Voyager I and II

I was just reading about the equipment, including the computers onboard the two Voyager probes. Launched in 1977, the two identical probes still send back useful data at a whopping 160bps - that’s a lot slower than dial-up.

They have been travelling for 40 years at over 30,000 miles per hour and are now both more than 10 billion miles from Earth.

It takes over 16 hours to receive a signal from them, using a 22 Watt transmitter - that’s as powerfull as a fridge lightbulb! The signal, when received back on Earth, is 0.1 billion-billionth of a Watt and requires a 70-meter dish.

The computers on board, there are 3 and together they have about 69kb of RAM. If you had an 80’s computer (BBC Micro, Spectrum, Commodore 64 etc) it’s not much more than they had. The phone you use everday is most likely 10,000 times faster.

They will continue to have enough power to perform scientific instrument operations until hopefully 2025. But both probes will remain within radio range until about 2036.

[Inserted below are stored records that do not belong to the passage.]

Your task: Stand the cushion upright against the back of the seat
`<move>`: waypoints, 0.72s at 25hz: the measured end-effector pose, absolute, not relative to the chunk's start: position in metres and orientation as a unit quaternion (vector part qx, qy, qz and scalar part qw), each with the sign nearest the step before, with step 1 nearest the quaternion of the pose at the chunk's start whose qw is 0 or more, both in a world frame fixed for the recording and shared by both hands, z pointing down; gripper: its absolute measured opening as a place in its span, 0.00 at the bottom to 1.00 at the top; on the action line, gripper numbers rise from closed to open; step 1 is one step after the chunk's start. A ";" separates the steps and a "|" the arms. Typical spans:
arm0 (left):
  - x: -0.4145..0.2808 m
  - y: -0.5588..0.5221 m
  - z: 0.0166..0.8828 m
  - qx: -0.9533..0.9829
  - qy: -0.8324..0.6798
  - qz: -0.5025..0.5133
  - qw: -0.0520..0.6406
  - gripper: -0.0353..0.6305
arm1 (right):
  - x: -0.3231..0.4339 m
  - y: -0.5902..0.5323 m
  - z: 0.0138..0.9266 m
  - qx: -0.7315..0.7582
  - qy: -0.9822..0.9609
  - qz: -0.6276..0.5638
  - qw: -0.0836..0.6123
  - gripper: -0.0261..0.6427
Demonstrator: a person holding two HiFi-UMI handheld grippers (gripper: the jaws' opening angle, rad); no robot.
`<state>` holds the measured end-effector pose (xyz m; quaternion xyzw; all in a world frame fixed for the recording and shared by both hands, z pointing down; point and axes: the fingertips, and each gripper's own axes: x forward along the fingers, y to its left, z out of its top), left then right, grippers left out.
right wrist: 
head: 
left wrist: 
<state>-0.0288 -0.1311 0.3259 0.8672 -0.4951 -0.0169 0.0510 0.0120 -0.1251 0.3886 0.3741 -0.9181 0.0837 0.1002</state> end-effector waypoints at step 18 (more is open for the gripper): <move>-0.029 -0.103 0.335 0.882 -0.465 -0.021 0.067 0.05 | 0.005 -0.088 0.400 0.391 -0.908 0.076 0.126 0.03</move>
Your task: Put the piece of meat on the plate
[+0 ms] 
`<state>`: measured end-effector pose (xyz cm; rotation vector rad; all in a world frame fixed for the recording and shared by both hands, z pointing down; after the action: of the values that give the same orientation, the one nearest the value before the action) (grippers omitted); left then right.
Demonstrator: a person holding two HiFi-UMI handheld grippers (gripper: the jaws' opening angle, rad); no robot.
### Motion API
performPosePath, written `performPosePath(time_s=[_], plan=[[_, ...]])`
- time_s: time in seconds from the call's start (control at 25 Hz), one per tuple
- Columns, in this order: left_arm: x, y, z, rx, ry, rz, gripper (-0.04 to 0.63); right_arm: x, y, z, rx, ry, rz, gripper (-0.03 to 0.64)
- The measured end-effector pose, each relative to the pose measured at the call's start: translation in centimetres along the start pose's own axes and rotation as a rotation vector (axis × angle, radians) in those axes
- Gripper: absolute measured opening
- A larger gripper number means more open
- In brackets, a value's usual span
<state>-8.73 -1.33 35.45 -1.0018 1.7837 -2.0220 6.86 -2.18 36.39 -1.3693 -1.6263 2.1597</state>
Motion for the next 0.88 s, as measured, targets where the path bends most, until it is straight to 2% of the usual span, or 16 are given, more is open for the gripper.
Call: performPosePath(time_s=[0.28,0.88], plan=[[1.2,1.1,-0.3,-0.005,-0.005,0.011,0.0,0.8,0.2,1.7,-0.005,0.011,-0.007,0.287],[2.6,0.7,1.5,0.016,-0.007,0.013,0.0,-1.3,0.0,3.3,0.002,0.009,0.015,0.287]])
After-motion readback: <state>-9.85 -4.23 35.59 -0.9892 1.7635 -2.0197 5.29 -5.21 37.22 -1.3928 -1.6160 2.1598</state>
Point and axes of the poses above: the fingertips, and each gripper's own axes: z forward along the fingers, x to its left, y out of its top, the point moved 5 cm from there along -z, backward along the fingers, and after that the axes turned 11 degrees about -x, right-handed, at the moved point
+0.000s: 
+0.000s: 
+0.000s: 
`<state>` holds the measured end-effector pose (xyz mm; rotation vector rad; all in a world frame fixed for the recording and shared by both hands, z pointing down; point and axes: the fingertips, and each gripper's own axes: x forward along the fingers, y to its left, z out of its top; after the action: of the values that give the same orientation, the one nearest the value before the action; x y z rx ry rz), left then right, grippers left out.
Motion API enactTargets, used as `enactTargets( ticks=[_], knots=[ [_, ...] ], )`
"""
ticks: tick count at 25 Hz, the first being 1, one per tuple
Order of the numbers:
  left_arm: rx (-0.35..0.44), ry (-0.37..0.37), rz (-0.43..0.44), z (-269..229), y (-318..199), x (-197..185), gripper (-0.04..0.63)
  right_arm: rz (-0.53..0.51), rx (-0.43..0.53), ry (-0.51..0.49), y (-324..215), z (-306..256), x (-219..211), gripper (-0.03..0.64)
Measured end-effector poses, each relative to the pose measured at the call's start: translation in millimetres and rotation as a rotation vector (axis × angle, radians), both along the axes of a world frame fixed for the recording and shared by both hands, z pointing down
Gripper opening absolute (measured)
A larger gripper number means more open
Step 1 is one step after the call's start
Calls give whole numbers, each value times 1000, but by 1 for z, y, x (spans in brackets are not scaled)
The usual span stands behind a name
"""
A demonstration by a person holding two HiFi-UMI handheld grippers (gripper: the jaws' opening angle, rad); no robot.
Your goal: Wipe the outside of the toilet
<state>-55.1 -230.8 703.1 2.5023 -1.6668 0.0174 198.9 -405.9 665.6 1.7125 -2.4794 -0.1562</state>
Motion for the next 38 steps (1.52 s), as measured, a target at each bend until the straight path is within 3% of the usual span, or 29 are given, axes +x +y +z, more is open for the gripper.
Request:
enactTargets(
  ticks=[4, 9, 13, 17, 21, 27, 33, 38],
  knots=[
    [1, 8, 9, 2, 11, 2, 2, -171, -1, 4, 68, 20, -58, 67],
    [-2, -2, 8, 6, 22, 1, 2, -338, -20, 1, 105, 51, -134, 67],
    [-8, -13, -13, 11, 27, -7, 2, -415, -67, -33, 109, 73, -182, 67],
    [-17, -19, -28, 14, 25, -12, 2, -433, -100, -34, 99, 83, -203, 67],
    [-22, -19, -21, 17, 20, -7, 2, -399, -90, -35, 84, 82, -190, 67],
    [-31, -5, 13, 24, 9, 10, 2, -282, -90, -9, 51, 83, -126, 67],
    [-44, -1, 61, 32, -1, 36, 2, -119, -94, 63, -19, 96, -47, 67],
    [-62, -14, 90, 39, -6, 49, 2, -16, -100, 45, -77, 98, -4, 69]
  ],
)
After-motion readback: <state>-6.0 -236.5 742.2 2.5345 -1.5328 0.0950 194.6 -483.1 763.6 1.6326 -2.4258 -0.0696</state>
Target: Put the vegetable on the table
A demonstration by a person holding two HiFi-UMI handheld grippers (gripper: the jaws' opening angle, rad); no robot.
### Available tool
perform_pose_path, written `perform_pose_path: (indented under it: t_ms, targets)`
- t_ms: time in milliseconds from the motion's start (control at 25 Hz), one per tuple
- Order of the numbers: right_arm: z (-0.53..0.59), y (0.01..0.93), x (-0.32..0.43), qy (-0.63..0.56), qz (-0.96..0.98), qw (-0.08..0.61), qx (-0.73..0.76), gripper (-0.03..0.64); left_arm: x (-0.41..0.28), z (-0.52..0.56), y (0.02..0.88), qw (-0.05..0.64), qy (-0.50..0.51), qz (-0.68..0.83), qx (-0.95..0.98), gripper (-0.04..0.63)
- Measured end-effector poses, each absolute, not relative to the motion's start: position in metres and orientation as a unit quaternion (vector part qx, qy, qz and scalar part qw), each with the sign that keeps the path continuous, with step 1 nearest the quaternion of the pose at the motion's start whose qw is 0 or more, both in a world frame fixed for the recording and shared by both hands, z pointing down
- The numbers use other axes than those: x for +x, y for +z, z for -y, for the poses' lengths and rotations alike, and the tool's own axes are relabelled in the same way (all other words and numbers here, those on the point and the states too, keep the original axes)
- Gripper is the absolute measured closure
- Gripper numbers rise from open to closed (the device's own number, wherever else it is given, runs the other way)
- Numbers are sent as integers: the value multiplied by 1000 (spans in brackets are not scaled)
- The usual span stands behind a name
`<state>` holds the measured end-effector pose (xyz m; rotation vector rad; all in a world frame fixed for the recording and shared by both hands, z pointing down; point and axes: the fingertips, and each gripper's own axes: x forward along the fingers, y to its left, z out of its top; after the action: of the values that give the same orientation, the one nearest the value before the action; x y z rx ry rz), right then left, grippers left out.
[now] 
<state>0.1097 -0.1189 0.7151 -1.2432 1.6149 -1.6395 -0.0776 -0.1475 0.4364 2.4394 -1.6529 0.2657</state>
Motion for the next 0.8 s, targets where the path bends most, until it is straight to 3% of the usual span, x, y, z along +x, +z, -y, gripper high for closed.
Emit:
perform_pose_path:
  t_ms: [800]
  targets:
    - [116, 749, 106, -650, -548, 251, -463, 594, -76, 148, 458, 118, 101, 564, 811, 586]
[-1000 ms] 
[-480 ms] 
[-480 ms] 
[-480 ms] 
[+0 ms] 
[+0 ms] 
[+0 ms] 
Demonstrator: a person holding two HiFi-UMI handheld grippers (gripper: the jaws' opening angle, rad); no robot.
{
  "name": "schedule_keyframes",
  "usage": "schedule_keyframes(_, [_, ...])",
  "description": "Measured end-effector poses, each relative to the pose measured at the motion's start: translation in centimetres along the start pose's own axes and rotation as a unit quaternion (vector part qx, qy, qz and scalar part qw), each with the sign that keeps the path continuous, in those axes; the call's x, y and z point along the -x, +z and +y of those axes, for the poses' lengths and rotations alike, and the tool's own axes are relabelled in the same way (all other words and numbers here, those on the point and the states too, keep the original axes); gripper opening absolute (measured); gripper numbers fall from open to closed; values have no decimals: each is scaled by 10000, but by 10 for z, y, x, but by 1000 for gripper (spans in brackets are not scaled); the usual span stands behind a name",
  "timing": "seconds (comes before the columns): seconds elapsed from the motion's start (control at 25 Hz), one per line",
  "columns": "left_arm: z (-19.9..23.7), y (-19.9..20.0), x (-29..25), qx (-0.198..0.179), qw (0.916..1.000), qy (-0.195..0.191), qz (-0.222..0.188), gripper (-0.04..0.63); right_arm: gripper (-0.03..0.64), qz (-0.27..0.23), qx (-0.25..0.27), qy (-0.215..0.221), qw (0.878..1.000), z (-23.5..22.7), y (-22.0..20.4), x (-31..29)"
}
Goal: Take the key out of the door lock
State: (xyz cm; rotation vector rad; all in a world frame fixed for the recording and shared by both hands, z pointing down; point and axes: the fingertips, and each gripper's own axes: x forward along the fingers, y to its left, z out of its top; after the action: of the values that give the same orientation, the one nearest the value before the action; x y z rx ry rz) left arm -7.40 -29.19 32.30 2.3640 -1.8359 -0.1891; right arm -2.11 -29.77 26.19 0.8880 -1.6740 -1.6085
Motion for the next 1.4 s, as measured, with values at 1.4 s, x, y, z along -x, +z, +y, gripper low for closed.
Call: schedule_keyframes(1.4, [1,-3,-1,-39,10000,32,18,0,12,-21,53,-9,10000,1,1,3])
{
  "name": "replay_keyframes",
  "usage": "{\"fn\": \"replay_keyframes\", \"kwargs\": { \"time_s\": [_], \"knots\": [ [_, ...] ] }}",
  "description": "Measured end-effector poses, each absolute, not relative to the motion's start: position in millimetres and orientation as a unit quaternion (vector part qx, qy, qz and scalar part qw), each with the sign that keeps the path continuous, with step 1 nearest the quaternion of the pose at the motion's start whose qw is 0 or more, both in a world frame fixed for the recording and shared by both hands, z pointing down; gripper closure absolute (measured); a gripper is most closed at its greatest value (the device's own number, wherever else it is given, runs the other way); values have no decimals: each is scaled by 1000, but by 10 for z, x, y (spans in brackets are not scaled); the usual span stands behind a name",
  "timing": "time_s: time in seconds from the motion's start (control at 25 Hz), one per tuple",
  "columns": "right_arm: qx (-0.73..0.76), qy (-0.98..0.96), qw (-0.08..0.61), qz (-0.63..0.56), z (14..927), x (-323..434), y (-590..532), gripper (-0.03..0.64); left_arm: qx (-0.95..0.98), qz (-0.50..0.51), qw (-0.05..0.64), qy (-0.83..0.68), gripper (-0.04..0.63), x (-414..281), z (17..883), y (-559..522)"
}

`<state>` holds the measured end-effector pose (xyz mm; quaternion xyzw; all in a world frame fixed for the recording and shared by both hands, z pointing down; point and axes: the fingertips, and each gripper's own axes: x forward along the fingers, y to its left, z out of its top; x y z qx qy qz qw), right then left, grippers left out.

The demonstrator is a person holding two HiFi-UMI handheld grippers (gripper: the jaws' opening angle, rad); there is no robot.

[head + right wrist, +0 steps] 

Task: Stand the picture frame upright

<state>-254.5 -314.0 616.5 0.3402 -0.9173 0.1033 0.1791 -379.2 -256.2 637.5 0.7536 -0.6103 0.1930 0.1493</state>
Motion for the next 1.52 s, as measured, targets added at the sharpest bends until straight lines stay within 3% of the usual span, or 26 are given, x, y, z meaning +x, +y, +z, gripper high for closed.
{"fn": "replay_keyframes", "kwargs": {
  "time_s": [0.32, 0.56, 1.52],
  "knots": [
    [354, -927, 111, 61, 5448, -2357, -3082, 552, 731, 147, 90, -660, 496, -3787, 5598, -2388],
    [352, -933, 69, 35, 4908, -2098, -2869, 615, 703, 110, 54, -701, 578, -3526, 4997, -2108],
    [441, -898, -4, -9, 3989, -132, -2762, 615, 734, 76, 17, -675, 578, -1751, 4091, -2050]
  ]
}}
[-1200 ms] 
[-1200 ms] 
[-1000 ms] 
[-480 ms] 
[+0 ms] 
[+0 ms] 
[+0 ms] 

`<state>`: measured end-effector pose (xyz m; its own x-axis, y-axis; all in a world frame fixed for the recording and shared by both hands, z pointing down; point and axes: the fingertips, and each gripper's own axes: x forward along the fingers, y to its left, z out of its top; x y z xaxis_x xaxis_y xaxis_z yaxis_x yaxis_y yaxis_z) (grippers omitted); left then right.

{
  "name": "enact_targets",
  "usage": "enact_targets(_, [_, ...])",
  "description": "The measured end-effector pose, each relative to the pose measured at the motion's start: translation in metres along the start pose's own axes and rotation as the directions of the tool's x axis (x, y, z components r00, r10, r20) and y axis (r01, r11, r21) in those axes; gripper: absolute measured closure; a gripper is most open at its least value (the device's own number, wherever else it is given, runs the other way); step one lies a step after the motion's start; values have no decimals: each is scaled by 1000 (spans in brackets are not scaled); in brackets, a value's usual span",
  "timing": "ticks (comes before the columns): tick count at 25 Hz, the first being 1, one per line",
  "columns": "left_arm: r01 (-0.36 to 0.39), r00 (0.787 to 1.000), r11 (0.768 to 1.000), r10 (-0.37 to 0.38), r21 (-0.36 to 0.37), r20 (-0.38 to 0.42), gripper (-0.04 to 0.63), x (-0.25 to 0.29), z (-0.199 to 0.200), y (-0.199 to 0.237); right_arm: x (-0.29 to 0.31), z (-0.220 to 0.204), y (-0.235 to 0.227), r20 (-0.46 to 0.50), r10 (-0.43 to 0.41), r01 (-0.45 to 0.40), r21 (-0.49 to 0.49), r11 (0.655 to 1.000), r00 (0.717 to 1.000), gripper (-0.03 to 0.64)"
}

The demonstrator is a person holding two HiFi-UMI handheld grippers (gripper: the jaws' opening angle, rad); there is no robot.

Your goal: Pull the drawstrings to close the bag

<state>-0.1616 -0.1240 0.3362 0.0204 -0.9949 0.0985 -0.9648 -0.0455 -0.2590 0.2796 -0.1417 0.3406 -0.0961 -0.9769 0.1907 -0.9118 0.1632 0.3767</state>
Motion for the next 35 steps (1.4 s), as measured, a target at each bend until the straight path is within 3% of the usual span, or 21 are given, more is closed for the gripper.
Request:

I find the thought of managing to get people and objects into space, and sometimes back, absolutely fascinating. People living on the ISS for long periods of time is amazing. But the biggest area of interest in space, for me, is the creation of such long lasting pieces of technology. Designed to work so far away from ‘home’.

I suppose I could humorously comment about Windows 95 and having to restart constantly after crashes. But it’s so incredible how the computers on board are still performing outstandingly with very few problems after so long.